> [WHAT THE EXERCISE ASKS]: Copy out exactly the stretch of the listing below that begins at the line containing "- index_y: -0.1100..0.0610" and ends at the line containing "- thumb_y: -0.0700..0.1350", and copy nothing outside it.

> [GIVEN DATA]:

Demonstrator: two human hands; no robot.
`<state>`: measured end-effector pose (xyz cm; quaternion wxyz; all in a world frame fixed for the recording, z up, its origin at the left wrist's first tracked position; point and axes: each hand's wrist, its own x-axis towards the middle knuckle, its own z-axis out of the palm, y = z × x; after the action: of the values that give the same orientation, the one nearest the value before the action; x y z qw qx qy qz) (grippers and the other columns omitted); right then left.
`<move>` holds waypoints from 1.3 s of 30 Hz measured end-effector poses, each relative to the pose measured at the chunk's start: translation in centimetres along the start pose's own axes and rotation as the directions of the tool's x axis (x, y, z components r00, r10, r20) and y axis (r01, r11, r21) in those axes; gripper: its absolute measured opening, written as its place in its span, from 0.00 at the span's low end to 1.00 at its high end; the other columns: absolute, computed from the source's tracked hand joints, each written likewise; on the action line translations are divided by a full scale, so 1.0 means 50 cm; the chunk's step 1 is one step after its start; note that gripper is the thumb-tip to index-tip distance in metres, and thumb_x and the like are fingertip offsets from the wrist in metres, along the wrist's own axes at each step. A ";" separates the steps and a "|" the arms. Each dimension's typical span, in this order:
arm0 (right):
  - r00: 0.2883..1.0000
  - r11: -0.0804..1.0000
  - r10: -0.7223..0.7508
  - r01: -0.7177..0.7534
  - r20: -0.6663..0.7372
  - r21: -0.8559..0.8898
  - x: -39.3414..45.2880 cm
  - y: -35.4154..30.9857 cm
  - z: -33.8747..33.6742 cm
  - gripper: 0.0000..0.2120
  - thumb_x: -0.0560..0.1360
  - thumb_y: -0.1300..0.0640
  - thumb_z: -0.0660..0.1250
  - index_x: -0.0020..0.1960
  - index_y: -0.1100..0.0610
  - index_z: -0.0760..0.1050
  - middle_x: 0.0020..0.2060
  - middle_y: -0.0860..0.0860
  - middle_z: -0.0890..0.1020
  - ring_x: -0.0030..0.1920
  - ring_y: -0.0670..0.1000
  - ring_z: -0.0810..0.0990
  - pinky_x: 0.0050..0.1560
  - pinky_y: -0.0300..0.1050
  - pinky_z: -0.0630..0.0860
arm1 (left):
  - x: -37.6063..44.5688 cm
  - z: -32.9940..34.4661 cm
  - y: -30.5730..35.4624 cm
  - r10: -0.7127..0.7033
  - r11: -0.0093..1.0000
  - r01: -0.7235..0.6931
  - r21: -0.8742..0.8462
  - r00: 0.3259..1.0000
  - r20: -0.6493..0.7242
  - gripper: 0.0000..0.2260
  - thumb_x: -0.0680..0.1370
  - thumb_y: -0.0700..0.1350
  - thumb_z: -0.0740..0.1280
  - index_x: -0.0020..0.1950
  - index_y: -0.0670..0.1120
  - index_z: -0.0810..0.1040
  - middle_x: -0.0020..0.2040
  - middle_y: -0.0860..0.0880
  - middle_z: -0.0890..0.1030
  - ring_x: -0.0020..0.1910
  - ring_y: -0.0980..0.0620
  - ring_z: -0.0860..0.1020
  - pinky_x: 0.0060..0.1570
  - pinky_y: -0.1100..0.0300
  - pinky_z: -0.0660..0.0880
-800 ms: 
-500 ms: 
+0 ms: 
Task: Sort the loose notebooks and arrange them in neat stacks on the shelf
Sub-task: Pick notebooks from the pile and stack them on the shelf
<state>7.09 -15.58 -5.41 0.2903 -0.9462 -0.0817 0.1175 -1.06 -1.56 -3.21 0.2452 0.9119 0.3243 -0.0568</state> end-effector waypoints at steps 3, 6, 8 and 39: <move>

> [REPLY TO THE EXERCISE]:
  - index_y: -0.1100..0.0610
  - index_z: -0.0760..0.1050
  - middle_x: 0.0020..0.2060
  - middle_y: -0.0860..0.0860
  - middle_z: -0.0890..0.1020
  - ring_x: -0.0030..0.1920
  - ring_y: -0.0670..0.1000
  - ring_z: -0.0810..0.0990
  - pinky_x: 0.0050..0.1560
  - pinky_y: -0.0300..0.1050
  - pinky_z: -0.0630..0.0860
arm1 (left):
  - x: -37.6063..44.5688 cm
  - z: -32.9940..34.4661 cm
  - y: -30.5730..35.4624 cm
  - r10: -0.7127..0.7033
  - r11: -0.0093..1.0000
  - r01: -0.7235..0.6931
  - r21: -0.8742..0.8462
  - r00: 0.3259..1.0000
  - r20: -0.6493..0.7242
  - gripper: 0.0000..0.2260
  - thumb_x: -0.0680..0.1370
  - thumb_y: -0.0700..0.1350

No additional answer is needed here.